ACTION ITEM | Keep only the lines of the material below that contain the word "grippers". Copy those lines.
*** Block opens ***
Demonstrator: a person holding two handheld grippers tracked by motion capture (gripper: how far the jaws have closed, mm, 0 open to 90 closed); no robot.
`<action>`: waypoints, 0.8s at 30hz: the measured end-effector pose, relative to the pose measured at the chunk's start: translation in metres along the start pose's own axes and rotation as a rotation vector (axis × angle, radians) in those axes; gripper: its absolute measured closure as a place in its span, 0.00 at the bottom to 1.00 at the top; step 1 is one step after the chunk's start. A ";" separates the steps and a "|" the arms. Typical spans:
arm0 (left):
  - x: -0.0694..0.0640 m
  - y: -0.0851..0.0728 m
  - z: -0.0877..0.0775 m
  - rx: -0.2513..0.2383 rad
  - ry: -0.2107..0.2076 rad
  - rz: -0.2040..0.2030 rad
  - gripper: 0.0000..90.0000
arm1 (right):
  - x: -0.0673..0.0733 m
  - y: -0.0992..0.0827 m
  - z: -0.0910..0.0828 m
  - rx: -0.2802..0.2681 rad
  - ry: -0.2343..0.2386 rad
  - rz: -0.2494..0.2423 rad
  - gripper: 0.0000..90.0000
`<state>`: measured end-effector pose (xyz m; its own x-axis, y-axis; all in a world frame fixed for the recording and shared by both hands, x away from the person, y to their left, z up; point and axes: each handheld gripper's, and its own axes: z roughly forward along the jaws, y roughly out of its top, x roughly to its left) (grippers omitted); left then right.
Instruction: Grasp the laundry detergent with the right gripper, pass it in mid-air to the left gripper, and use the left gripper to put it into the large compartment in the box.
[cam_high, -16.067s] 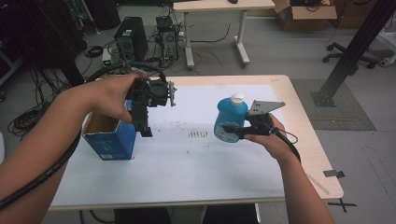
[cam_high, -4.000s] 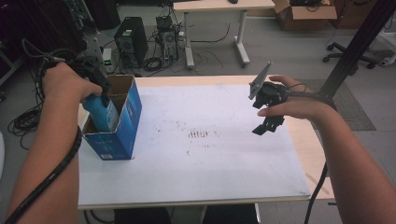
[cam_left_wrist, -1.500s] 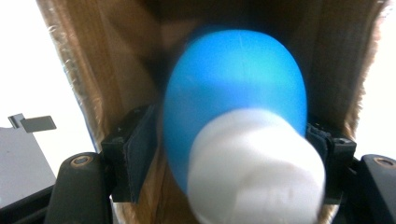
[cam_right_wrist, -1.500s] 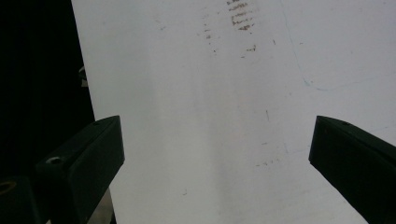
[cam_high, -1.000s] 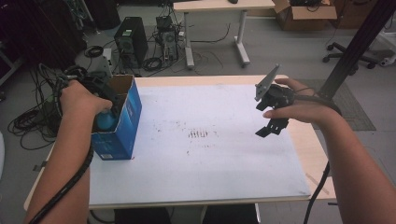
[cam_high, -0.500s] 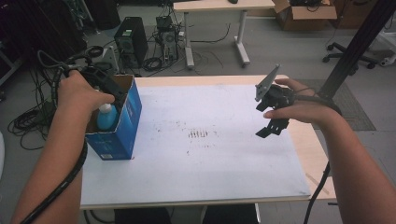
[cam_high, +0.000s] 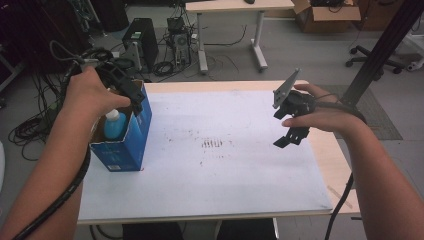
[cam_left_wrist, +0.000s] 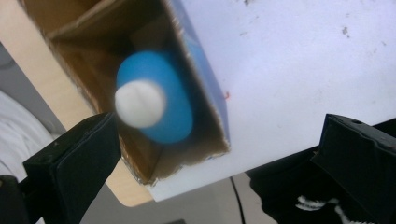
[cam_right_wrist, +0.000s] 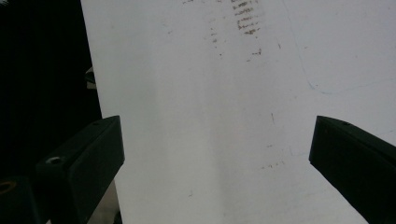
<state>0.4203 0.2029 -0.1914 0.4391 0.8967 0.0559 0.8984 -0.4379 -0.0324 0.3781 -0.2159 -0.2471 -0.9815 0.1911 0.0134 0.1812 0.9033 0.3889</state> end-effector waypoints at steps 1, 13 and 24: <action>-0.004 0.001 -0.002 -0.003 0.002 0.022 0.00 | 0.000 0.000 0.000 0.002 0.000 0.001 0.04; -0.049 0.015 -0.029 -0.038 0.017 0.261 0.00 | 0.003 -0.002 -0.006 -0.012 0.004 0.006 0.03; -0.085 0.027 -0.032 -0.067 0.075 0.506 0.00 | 0.000 0.007 -0.008 0.007 0.009 -0.004 0.04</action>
<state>0.4076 0.1128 -0.1648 0.8160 0.5652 0.1211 0.5703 -0.8214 -0.0099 0.3793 -0.2126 -0.2366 -0.9827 0.1843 0.0199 0.1778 0.9066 0.3826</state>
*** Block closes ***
WORKED SOLUTION |
Demonstrator: a person holding two handheld grippers tracked by motion capture (gripper: how far the jaws have closed, mm, 0 open to 90 closed); no robot.
`<state>`: measured end-effector pose (xyz m; its own x-axis, y-axis; all in a world frame fixed for the recording and shared by both hands, x away from the person, y to their left, z up; point and axes: each handheld gripper's, and its own axes: z roughly forward along the jaws, y roughly out of its top, x roughly to its left) (grippers omitted); left then right.

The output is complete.